I don't know how significant physical disc access really is. There's a
lot of overhead in Rast_{get,put}_row(). Even on a desktop system with
a fast CPU and an average hard drive, I wouldn't be surprised if a
simple get-row/put-row copy operation was CPU bound.

So I try to think of modules which are CPU bound.. the first
task is to replace inefficient algorithms with better ones (e.g.
Glynn's r.cost work,

Huh? I haven't done anything related to r.cost.

If you're thinking of r.grow.distance, that can't be used as a
substitute for r.cost except in the case of constant cost, as it
relies upon "distance" being monotonic with respect to x and y.

--
Glynn Clements <glynn@gclements.plus.com>

Maris Nartiss wrote:

> Supporting concurrent reads on a single raster map would make the code
> significantly more complex. Concurrent writes would be even worse
> unless compression was disabled.

And this brings us back to question - is current GRASS raster storage
the best one? Could GRASS benefit from moving to some quad-tree like
storage? Current gislib doesn't expose internal data structures to
most of analysis modules and thus it shouldn't require any module
changes.
I know - for worst case scenarios such approach could provide no
speedup or worse - be slower than current implementation, still I
would love to see solid numbers on different storage approaches before
saying "YES/NO" to alternatives.
Anybody has a CS student interested in algorithms and data storage problems?

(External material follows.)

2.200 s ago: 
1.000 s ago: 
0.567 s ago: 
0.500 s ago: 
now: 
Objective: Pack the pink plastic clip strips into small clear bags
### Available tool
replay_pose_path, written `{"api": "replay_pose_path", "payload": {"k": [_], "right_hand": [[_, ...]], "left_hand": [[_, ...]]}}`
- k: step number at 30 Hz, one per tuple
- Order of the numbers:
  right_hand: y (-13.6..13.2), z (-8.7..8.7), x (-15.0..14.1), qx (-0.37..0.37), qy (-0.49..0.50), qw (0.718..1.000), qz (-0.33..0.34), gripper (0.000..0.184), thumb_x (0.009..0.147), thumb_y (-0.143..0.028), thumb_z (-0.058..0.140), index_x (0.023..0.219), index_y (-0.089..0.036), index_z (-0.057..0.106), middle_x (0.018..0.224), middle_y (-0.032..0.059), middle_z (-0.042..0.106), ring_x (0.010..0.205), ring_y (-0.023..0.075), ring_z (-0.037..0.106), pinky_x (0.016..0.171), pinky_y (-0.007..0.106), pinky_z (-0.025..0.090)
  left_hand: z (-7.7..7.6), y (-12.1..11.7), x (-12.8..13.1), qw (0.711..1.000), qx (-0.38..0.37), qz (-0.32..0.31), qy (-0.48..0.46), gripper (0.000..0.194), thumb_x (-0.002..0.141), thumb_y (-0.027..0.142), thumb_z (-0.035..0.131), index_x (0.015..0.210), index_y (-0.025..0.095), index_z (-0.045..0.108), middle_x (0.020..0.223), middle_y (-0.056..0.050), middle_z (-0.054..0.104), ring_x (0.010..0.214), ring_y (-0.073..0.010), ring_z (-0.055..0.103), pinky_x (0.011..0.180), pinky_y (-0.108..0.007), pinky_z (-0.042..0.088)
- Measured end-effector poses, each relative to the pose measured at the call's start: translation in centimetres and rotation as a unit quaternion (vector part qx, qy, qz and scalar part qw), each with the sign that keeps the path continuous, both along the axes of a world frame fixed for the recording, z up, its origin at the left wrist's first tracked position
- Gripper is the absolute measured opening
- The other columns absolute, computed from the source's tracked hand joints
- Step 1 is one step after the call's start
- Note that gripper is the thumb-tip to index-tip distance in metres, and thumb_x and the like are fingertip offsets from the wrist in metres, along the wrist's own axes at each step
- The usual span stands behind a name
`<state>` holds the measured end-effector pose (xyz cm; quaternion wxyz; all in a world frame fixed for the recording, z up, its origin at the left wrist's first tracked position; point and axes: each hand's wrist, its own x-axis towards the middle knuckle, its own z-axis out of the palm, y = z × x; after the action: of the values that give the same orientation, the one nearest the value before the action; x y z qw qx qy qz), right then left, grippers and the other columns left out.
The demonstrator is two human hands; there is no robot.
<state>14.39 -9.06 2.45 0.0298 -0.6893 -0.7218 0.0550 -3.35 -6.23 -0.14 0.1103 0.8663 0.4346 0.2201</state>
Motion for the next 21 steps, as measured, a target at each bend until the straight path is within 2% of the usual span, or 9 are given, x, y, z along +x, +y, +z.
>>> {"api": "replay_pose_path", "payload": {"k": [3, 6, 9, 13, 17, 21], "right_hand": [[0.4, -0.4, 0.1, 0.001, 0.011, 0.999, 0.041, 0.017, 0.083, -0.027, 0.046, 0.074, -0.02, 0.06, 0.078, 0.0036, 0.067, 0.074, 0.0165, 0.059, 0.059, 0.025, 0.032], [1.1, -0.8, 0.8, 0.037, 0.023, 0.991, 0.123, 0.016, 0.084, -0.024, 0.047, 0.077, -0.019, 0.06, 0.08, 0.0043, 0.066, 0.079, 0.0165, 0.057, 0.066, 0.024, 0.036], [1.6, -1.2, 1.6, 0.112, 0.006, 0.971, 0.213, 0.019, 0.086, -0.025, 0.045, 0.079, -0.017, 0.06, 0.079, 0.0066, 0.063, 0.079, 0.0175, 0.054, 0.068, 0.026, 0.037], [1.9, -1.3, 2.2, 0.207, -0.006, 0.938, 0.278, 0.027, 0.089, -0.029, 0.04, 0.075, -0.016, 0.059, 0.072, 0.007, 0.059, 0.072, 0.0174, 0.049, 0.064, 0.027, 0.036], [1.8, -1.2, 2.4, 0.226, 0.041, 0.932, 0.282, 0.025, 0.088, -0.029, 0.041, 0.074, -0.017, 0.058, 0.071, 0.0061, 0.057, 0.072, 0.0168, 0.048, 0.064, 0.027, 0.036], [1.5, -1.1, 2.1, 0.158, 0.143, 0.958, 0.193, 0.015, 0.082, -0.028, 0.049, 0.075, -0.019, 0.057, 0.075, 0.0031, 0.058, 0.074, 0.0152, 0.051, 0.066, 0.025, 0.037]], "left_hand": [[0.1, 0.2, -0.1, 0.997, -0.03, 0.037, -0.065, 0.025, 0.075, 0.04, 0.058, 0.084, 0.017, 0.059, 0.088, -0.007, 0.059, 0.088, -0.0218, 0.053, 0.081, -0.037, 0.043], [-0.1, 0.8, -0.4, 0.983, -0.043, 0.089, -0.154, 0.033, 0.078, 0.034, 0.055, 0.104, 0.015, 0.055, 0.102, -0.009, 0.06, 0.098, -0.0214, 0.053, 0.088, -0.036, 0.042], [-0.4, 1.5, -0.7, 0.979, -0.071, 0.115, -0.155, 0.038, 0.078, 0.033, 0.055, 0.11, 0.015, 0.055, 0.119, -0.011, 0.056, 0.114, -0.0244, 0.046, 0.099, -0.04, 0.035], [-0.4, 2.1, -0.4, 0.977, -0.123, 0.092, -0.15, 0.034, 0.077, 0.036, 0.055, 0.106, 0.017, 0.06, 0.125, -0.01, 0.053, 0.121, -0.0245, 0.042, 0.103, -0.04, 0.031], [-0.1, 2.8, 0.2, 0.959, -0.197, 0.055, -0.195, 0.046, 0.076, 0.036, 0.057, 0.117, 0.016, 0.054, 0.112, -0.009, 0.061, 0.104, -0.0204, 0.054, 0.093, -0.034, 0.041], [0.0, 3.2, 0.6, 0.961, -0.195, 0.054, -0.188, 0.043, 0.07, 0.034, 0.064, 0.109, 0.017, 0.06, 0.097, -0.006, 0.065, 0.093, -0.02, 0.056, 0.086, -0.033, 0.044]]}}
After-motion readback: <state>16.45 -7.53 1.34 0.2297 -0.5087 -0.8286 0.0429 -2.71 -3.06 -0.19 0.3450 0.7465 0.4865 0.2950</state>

The biggest advantage of the current format is that skipping entire
rows (when the region's vertical resolution is coarser than the map's)
is trivial.

If I was going to change anything about the raster format, it would be
to allow the data to be partitioned horizontally, so that we can avoid
reading and decompressing entire rows when the region's east-west
bounds are only a small portion of the map's.

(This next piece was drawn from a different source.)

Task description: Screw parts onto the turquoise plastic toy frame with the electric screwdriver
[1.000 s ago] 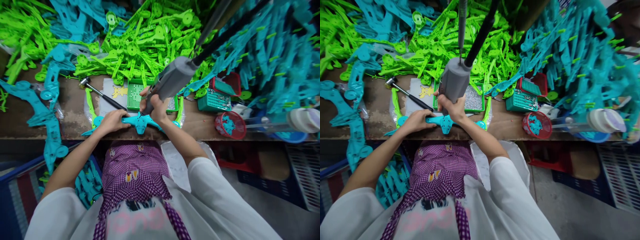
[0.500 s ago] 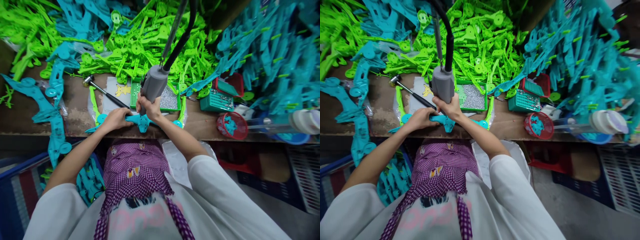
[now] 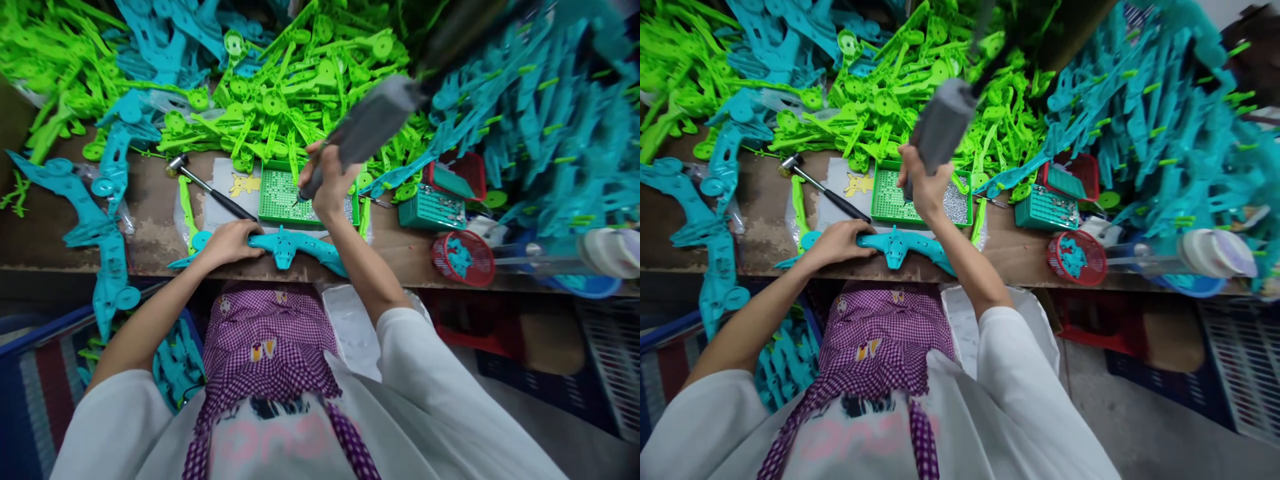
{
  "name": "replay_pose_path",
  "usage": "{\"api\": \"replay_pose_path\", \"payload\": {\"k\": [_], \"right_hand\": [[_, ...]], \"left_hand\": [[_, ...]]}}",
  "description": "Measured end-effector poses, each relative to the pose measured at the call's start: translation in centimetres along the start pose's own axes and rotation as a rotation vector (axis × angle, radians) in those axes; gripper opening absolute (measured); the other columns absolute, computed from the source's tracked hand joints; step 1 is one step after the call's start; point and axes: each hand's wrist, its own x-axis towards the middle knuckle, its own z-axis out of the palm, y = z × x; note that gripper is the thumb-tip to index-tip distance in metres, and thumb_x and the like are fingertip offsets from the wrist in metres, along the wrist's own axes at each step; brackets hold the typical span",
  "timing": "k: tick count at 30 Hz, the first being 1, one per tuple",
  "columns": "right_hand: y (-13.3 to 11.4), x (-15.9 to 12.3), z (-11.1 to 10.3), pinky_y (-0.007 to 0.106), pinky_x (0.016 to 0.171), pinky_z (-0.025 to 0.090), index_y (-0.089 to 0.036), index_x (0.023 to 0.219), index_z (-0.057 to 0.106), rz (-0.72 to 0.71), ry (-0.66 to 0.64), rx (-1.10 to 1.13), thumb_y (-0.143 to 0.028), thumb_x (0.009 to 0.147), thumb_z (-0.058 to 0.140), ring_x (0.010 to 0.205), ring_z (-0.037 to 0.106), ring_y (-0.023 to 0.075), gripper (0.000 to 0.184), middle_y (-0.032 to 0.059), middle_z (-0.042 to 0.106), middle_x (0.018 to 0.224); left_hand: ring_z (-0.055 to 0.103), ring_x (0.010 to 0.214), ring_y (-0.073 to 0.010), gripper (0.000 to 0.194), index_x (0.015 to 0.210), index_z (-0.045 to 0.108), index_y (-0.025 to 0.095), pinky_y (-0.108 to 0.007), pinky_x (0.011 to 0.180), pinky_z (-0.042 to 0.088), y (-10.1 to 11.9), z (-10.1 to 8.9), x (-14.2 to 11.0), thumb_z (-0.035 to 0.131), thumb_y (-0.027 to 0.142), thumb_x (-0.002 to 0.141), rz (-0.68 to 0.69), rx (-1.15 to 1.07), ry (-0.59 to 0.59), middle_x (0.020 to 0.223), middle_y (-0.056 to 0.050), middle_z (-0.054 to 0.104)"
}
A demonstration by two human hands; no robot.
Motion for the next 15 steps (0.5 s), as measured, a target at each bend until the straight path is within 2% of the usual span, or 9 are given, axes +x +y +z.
{"api": "replay_pose_path", "payload": {"k": [4, 6, 11, 15], "right_hand": [[1.5, 1.6, -0.5, 0.027, 0.046, 0.044, -0.022, 0.074, 0.061, -0.024, -0.072, -0.107, -0.070, 0.083, 0.051, 0.038, 0.048, 0.0091, 0.050, -0.0072, 0.046, 0.047], [2.0, 1.6, -0.7, 0.027, 0.046, 0.045, -0.021, 0.073, 0.061, -0.023, -0.069, -0.129, -0.072, 0.083, 0.048, 0.038, 0.048, 0.0089, 0.053, -0.0070, 0.046, 0.047], [2.4, 1.5, -1.2, 0.026, 0.039, 0.041, -0.022, 0.068, 0.058, 0.005, -0.019, -0.085, -0.075, 0.076, 0.055, 0.034, 0.047, 0.0097, 0.054, -0.0072, 0.046, 0.042], [3.0, 1.5, -1.4, 0.028, 0.046, 0.049, -0.021, 0.072, 0.061, 0.048, -0.026, -0.164, -0.079, 0.077, 0.050, 0.041, 0.054, 0.0114, 0.059, -0.0058, 0.048, 0.045]], "left_hand": [[0.066, 0.100, -0.0295, 0.041, 0.113, 0.068, 0.022, -0.039, 0.081, 0.049, 0.1, -0.2, 0.0, 0.068, 0.037, 0.075, 0.009, 0.026, -0.024, 0.112, -0.008, 0.072], [0.066, 0.100, -0.0293, 0.041, 0.114, 0.067, 0.022, -0.038, 0.081, 0.048, 0.2, -0.3, 0.0, 0.068, 0.036, 0.075, 0.018, 0.035, -0.035, 0.112, -0.007, 0.072], [0.065, 0.101, -0.0297, 0.041, 0.117, 0.066, 0.023, -0.038, 0.082, 0.048, 0.3, -0.5, -0.1, 0.067, 0.037, 0.078, 0.017, 0.052, -0.046, 0.114, -0.008, 0.070], [0.064, 0.102, -0.0284, 0.041, 0.117, 0.066, 0.024, -0.037, 0.083, 0.048, 0.3, -0.4, -0.1, 0.067, 0.038, 0.078, 0.002, 0.063, -0.053, 0.115, -0.007, 0.069]]}}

For modules which need non-sequential access, I'd suggest replacing
the segment library with something more efficient, e.g. something like
the code from r.proj. Or even just a flat file which can be mmap()ed,
and require the use of a 64-bit platform if you want to run such
modules on more than ~3 GiB of data.

--
Glynn Clements <glynn@gclements.plus.com>

Glynn:

The biggest advantage of the current format is that skipping entire
rows (when the region's vertical resolution is coarser than the map's)
is trivial.

note that is also a great feature when the map only takes up a small
part of the working region, e.g. a stamp sized map in the corner of a
big r.patch or display operation. It flies past the rows which are all
NULLs. (but doesn't help much if the map is tall and thin or diagonal,
and your region is square) ...

If I was going to change anything about the raster format, it would be
to allow the data to be partitioned horizontally, so that we can avoid
reading and decompressing entire rows when the region's east-west
bounds are only a small portion of the map's.

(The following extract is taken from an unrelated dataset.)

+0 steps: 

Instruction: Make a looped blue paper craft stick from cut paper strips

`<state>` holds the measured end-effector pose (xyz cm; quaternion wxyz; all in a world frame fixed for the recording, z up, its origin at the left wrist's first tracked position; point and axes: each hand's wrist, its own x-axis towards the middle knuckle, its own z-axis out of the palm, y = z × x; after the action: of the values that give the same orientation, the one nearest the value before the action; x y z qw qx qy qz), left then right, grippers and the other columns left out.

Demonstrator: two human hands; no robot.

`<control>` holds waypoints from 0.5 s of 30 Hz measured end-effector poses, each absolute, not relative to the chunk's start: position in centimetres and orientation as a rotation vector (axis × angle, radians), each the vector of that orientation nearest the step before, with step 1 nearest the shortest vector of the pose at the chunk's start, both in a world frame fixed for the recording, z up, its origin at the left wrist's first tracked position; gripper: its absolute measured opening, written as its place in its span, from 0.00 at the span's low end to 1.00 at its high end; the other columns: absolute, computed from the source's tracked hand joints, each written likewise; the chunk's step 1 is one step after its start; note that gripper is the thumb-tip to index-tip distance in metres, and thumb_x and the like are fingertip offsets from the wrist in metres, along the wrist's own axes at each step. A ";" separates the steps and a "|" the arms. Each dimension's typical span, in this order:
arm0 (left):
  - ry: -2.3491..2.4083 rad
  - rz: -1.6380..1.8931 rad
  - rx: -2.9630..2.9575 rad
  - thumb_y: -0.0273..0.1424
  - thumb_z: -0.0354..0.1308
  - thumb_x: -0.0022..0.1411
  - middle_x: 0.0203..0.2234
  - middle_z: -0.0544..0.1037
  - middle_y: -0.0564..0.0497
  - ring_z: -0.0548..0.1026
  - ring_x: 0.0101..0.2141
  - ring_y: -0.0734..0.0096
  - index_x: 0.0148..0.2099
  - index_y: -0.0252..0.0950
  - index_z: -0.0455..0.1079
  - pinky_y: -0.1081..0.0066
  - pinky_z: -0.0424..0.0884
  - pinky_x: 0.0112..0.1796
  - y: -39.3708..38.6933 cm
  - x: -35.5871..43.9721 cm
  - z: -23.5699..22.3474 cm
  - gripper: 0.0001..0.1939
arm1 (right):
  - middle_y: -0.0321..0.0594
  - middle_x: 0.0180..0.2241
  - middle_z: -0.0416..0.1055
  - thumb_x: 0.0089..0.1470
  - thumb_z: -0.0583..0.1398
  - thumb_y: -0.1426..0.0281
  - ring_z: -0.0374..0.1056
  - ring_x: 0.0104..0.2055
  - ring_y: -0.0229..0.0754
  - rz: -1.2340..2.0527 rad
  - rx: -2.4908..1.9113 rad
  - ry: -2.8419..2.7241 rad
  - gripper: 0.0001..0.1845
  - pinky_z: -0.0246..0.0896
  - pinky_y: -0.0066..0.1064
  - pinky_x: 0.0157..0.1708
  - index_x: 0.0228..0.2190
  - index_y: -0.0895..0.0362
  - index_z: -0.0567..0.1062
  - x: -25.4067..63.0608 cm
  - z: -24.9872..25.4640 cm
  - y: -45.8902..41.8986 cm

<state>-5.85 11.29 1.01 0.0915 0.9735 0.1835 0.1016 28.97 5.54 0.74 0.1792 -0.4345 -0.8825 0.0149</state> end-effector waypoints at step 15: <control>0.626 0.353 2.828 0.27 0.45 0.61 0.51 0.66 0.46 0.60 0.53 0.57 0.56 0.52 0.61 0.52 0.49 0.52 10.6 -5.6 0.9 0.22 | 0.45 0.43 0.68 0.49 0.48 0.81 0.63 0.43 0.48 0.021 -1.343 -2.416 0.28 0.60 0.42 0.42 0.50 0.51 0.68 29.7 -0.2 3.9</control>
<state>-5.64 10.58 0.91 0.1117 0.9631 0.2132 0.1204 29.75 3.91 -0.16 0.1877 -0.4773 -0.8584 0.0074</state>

unrealted aside: Since the old-old bug tracker days there was a wish
to replace the i.rectify code with the same-origin GDALwarp API library,
which is much faster. Last Summer (of Code) Seth's main project was
to add OpenCL capability to gdalwarp (which also allows you to do multi-
core if you don't have a capable GPU). The OpenCL r.sun work was tacked
on to the end of that project.

For modules which need non-sequential access, I'd suggest replacing
the segment library with something more efficient, e.g. something like
the code from r.proj. Or even just a flat file which can be mmap()ed,
and require the use of a 64-bit platform if you want to run such
modules on more than ~3 GiB of data.

Although it's an obvious target, I didn't mention the segment library
in the parallelization suggestions as I seemed to recall the
disatisfaction with the current implimentation.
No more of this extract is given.